Data records:
****
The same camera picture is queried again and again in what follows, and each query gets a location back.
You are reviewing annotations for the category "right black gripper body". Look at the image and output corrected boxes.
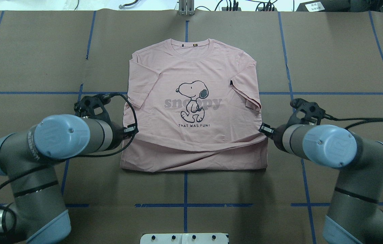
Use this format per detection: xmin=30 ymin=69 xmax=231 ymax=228
xmin=271 ymin=125 xmax=287 ymax=151

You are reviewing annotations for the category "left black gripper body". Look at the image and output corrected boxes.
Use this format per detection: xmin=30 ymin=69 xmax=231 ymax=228
xmin=110 ymin=123 xmax=125 ymax=149

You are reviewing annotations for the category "pink Snoopy t-shirt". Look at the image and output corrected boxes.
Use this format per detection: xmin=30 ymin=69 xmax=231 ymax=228
xmin=120 ymin=39 xmax=268 ymax=172

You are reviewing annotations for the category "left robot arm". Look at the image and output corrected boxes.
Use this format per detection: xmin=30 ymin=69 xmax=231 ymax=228
xmin=0 ymin=114 xmax=138 ymax=244

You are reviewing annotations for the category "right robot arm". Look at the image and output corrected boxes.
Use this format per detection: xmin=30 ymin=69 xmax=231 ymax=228
xmin=259 ymin=123 xmax=383 ymax=244

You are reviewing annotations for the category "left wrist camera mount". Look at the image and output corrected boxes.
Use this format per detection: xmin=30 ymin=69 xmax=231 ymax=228
xmin=73 ymin=93 xmax=113 ymax=123

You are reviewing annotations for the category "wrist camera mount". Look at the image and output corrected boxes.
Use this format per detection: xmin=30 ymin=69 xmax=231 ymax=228
xmin=287 ymin=98 xmax=326 ymax=127
xmin=73 ymin=93 xmax=113 ymax=123

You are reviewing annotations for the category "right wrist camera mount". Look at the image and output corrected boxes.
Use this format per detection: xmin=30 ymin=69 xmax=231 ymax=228
xmin=287 ymin=98 xmax=326 ymax=127

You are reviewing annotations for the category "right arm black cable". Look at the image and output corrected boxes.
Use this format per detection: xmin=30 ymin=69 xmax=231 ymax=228
xmin=323 ymin=114 xmax=383 ymax=131

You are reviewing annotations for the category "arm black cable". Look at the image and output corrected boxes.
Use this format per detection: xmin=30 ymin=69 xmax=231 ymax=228
xmin=0 ymin=93 xmax=140 ymax=238
xmin=323 ymin=114 xmax=383 ymax=131

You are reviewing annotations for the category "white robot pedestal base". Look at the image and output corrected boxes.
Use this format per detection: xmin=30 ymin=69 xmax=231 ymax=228
xmin=140 ymin=232 xmax=230 ymax=244

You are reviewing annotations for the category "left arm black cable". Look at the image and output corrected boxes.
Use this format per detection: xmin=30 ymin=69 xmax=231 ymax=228
xmin=0 ymin=93 xmax=140 ymax=238

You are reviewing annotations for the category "aluminium frame post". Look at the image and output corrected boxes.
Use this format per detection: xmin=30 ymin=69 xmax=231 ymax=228
xmin=177 ymin=0 xmax=195 ymax=16

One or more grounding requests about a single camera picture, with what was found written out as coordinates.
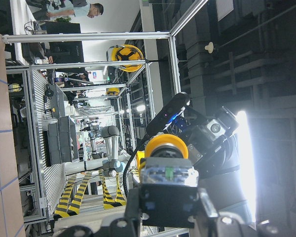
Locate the yellow hard hat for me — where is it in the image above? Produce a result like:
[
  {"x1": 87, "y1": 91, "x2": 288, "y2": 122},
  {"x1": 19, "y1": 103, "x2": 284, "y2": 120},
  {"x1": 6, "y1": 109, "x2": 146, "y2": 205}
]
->
[{"x1": 106, "y1": 44, "x2": 144, "y2": 73}]

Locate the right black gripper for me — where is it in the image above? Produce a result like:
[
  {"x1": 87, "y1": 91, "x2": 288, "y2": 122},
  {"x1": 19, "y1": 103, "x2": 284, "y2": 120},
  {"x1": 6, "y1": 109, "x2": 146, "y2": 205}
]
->
[{"x1": 170, "y1": 106, "x2": 247, "y2": 221}]

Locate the yellow push button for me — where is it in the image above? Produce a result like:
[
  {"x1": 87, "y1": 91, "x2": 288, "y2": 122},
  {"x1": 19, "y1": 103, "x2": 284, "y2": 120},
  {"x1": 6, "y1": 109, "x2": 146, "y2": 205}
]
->
[{"x1": 139, "y1": 134, "x2": 199, "y2": 187}]

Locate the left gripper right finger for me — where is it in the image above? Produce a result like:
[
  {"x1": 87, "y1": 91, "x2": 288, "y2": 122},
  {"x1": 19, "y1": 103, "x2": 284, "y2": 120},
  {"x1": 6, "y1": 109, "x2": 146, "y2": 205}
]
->
[{"x1": 195, "y1": 188, "x2": 219, "y2": 222}]

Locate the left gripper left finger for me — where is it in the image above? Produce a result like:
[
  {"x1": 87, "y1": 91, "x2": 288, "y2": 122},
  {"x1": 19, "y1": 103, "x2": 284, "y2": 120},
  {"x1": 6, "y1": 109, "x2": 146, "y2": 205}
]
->
[{"x1": 123, "y1": 188, "x2": 142, "y2": 237}]

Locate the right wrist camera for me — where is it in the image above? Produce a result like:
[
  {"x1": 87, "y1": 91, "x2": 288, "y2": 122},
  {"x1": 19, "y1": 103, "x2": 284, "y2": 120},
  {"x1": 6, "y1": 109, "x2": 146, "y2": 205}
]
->
[{"x1": 146, "y1": 92, "x2": 190, "y2": 137}]
****
What you should do:
Each line above that contains the string "yellow" should be copied.

Task result:
Locate the yellow hard hat for me — where is it in the image above? Produce a result like:
Locate the yellow push button for me — where is it in the image above? Produce a result like:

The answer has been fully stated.